Bit depth and colors
A single WS2812B LED receives 24-bit data packets (8 bits each for red, green, and blue) to control their color. This is generally referred as a 8 bits per pixel depth.
The WS2812B bit packet for color representation
Bit depth quantifies the number of unique colors or shades an image or display can represent by specifying each color using binary digits (0’s and 1’s). It defines the precision of color representation but does not mean that all possible colors are used. For grayscale images, bit depth describes the number of shades available, while for color displays, it determines how many combinations of primary colors can be represented. Higher bit depths enable richer, more detailed color or shade gradations by providing more combinations of binary values.
Each pixel or LED in a display combines the intensities of three primary color channels: red, green, and blue. The bit depth per channel, or “bits per channel,” specifies the intensity levels for each color. “Bits per pixel” (bpp) refers to the total bit depth across all three channels, representing the total number of colors that can be displayed. For example, in an 8-bit per channel setup, each pixel can display
256 * 256 * 256 = 16’777’216 total colors.
Comparison of different bit depths, with increasing bits per pixel
Layout of WS28112B panels
Each LED is linked to the next in a daisy-chain configuration, making it essential to understand the panel’s layout to properly address each LED. For example for the panels I got the layout is as follows
This layout is known as serpentine, and the rows alternate the direction depending on their index. In particular:
- for odd rows the direction is from left to right.
- for even rows the direction is from right to left.
Hardware: wire it up
To make sure the 1024 LEDs would get enough energy I have opted to use a 5V 3A wall power supply, while the arduino is powered via the USB while connected to the PC. To protect the LEDs from power fluctuations I have also use a 1mF capacitor. Also to protect the data line of the four panels I have installed 4 330Ω. The full schematics is shown below.

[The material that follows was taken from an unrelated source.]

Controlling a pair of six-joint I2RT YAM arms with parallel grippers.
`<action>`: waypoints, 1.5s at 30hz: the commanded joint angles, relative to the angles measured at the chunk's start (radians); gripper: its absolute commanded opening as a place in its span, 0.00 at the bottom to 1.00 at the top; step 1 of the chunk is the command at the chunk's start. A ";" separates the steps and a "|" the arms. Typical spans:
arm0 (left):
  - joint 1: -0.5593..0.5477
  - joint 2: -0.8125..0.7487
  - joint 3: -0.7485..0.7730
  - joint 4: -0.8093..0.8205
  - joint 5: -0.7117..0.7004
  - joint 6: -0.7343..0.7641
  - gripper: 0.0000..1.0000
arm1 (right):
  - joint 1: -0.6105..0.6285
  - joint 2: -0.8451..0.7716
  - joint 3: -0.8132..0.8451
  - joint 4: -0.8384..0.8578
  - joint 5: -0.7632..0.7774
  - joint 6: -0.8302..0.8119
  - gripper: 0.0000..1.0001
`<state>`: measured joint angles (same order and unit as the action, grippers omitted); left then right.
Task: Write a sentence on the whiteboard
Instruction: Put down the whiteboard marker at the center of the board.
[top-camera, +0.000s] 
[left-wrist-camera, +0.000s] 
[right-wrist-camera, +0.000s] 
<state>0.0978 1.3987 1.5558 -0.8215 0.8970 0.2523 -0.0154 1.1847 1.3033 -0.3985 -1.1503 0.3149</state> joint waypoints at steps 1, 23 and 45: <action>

You might notice that in the image 8x8 led panels are shown, this is simply a limitation of the tool I am using to draw the circuit. Also, I have decided to connect every panel to a controller and not to daisy-chain them, this is because of memory limitations on the Arduino Uno that make it impossible to allocate a single array of 1024 LEDs.
Software: code it up
The softtware layer is comprised of two different components: a Python component to process gifs and images and then the C++ code for the Arduino.
Python layer
For the Python layer I have written two different scripts:
1) A script to separate in different frames gifs that I have found on the web. 2) Once I identify the frame I need, I need to save its RGB values in the format
0XFFRRGGBB
where 0x indicates a hexadecimal number, FF is not used but is added as packing as Arduino does not natively support 24 bits number, and finally RR GG and BB represent respectively the values associated to the red, blue and green values respectively. An important note is that to be represented on the LED matrix the values need to be saved in serpentine layout.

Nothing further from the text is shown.